YOUR INSTRUCTIONS
Could you copy, exactly as written, every line from the first line of the records through the one containing "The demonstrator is"?

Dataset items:
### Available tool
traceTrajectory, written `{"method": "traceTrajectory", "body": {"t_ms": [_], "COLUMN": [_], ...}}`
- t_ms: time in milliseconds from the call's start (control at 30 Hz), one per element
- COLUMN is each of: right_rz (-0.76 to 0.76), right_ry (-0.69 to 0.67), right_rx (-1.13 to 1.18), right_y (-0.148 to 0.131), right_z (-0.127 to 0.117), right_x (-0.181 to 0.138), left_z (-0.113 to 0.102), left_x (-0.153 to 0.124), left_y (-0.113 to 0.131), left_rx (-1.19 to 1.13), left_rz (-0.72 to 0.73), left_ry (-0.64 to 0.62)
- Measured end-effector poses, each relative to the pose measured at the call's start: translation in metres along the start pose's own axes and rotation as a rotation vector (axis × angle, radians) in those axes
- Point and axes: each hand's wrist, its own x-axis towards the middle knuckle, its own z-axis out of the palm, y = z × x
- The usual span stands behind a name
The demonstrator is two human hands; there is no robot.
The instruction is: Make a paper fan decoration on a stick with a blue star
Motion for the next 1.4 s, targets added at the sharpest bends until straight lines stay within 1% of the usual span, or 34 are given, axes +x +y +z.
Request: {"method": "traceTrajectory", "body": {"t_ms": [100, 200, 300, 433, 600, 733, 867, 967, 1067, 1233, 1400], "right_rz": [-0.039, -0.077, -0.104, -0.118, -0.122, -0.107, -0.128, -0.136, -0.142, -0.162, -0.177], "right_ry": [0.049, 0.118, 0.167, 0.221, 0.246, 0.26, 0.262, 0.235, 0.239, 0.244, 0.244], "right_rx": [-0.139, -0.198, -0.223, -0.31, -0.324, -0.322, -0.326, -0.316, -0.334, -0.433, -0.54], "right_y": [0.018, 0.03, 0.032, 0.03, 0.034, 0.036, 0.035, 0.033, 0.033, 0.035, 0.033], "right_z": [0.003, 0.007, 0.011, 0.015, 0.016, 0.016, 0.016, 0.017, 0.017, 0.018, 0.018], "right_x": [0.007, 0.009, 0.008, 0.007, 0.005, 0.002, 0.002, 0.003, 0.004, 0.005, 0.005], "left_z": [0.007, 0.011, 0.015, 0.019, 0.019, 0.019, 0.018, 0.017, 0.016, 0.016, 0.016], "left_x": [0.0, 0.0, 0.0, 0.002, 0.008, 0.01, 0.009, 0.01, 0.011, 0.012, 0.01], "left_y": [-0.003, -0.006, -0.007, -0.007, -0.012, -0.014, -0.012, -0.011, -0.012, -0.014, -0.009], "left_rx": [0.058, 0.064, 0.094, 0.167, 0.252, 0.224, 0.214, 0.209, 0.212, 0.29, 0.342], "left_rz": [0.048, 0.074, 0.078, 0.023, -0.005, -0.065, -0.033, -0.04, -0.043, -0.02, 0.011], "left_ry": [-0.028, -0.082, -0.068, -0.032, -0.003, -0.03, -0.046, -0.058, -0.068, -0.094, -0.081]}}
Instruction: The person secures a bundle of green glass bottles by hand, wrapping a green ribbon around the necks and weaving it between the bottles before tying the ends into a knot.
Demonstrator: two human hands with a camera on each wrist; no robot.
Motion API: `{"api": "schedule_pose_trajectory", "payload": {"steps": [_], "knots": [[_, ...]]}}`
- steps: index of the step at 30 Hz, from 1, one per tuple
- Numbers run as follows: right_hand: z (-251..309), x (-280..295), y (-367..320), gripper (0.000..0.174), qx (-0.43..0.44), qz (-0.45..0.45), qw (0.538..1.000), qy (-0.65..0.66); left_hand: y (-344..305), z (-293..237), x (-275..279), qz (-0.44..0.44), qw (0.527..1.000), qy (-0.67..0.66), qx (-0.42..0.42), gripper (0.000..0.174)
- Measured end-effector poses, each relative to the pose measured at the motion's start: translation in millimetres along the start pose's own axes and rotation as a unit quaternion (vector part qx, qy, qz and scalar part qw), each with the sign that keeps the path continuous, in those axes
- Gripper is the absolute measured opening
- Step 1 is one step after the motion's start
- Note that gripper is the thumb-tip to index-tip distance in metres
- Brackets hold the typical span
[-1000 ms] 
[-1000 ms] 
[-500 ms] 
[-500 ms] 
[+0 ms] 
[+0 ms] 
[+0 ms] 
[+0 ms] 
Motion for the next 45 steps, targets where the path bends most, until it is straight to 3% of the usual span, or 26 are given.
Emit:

RESPONSE TO THIS EXERCISE
### Available tool
traceTrajectory, written `{"method": "traceTrajectory", "body": {"t_ms": [_], "COLUMN": [_], ...}}`
- t_ms: time in milliseconds from the call's start (control at 30 Hz), one per element
- COLUMN is each of: right_rz (-0.76 to 0.76), right_ry (-0.69 to 0.67), right_rx (-1.13 to 1.18), right_y (-0.148 to 0.131), right_z (-0.127 to 0.117), right_x (-0.181 to 0.138), left_z (-0.113 to 0.102), left_x (-0.153 to 0.124), left_y (-0.113 to 0.131), left_rx (-1.19 to 1.13), left_rz (-0.72 to 0.73), left_ry (-0.64 to 0.62)
- Measured end-effector poses, each relative to the pose measured at the call's start: translation in metres along the start pose's own axes and rotation as a rotation vector (axis × angle, radians) in those axes
- Point and axes: each hand's wrist, its own x-axis towards the middle knuckle, its own z-axis out of the palm, y = z × x
- The usual span stands behind a name
The demonstrator is two human hands; there is no robot.

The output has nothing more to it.